- Opening Delimiter -

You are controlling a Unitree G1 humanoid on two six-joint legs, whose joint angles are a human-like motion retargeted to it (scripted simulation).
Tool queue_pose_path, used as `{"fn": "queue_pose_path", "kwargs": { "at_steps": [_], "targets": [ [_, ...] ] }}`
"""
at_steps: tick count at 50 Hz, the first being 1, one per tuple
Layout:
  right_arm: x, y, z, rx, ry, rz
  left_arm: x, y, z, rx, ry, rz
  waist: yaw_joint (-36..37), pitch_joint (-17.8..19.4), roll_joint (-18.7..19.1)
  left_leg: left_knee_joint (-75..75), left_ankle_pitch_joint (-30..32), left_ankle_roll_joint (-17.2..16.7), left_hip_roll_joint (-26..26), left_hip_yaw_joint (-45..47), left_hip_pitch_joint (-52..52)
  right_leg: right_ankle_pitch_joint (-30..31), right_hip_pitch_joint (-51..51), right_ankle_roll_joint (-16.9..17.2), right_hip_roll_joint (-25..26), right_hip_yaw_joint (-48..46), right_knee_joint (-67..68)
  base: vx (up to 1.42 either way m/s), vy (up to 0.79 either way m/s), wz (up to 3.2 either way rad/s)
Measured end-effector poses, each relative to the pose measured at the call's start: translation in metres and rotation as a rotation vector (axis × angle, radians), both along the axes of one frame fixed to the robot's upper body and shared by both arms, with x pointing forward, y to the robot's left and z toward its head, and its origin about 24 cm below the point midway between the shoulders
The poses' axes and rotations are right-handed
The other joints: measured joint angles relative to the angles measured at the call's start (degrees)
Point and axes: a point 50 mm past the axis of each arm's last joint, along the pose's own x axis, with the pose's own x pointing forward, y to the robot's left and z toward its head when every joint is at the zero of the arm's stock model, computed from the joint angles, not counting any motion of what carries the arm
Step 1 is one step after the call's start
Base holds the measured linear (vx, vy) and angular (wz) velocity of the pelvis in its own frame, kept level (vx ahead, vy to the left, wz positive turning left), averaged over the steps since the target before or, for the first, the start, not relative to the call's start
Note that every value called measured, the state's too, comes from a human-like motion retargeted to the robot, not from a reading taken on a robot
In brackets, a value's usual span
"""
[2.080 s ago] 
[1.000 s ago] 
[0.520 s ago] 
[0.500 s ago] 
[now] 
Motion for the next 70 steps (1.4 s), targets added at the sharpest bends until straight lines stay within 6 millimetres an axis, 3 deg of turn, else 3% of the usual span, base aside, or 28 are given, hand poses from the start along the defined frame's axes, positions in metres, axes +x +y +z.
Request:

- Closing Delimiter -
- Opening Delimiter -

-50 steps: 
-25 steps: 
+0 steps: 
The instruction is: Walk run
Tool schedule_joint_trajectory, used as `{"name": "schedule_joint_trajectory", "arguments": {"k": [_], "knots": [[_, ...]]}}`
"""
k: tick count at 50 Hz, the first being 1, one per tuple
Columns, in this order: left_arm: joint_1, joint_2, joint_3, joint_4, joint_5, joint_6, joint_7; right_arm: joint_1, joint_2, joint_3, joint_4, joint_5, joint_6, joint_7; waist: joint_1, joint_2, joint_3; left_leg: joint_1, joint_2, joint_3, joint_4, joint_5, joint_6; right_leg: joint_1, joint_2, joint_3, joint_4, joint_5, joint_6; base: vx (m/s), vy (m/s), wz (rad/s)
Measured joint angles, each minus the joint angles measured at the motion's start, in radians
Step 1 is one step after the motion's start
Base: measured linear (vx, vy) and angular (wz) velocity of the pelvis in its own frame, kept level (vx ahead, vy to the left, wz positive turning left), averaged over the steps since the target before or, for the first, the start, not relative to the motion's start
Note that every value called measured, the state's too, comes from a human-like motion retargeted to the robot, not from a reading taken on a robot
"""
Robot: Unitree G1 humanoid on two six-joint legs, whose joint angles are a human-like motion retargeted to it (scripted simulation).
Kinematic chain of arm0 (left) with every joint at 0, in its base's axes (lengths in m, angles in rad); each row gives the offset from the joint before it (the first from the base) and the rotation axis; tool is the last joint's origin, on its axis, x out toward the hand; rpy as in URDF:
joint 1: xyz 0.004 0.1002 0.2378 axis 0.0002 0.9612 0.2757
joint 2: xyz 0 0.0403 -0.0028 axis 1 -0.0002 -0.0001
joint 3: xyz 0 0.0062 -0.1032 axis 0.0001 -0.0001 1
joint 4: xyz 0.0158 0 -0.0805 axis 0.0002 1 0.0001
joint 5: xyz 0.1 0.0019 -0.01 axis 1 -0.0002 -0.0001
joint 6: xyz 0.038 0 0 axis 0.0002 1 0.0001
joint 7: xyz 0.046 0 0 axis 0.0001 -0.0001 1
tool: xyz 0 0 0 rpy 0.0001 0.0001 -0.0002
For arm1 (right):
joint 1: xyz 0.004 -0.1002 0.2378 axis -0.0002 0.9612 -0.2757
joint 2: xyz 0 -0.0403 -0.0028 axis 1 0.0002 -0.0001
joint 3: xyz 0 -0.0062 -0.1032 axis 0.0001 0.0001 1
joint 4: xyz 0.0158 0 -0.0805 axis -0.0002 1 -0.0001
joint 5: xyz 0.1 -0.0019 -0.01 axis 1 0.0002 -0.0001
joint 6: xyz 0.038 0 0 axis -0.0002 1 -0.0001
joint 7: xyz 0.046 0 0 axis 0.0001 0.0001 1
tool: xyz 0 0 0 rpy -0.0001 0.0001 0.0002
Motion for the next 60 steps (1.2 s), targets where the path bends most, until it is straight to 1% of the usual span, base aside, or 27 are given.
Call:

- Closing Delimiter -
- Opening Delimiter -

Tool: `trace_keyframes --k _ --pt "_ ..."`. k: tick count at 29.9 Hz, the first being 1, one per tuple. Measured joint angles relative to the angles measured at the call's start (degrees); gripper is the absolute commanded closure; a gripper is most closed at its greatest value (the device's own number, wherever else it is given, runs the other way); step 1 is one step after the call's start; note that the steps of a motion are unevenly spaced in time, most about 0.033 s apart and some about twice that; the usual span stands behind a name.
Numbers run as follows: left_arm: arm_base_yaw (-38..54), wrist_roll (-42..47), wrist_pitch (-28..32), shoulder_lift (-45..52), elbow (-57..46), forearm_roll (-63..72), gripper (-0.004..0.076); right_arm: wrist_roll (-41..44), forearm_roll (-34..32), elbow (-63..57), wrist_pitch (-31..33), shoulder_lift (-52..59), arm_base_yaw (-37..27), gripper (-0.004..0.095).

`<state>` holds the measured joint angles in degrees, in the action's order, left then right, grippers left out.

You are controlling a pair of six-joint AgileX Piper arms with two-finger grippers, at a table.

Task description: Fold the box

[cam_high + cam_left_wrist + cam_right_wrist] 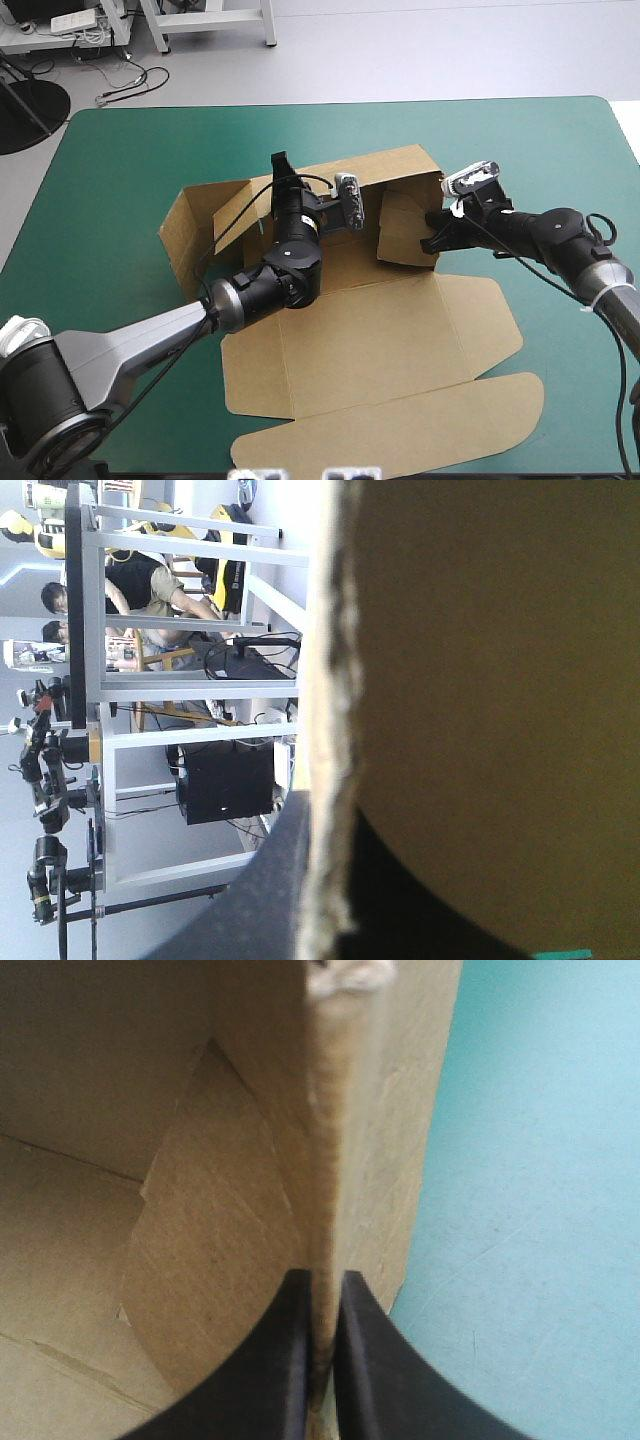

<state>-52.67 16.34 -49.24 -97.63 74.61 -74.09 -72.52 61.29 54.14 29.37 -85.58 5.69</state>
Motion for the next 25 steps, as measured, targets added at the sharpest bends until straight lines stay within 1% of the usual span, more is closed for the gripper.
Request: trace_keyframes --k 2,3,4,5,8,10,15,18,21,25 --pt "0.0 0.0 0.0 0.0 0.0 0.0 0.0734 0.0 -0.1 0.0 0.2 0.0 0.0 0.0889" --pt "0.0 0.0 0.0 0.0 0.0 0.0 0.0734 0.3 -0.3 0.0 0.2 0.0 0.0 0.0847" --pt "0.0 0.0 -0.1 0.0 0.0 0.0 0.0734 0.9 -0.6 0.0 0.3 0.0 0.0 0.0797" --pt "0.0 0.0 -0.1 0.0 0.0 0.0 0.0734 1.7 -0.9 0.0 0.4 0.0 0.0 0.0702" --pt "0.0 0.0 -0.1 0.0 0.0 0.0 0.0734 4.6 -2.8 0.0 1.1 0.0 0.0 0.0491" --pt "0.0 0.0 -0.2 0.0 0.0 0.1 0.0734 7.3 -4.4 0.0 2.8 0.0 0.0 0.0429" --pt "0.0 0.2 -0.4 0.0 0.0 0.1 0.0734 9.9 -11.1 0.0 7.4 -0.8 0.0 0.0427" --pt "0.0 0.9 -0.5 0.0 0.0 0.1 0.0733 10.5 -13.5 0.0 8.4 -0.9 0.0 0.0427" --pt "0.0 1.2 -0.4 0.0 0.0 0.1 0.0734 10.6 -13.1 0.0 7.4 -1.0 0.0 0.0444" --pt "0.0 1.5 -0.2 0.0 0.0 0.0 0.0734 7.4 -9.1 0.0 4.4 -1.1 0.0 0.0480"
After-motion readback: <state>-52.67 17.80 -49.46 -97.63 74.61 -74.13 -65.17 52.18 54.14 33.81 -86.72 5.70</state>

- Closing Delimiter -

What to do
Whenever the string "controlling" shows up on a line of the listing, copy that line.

Response to this exercise
You are controlling a Unitree G1 humanoid on two six-joint legs, whose joint angles are a human-like motion retargeted to it (scripted simulation).
You are controlling a pair of six-joint AgileX Piper arms with two-finger grippers, at a table.

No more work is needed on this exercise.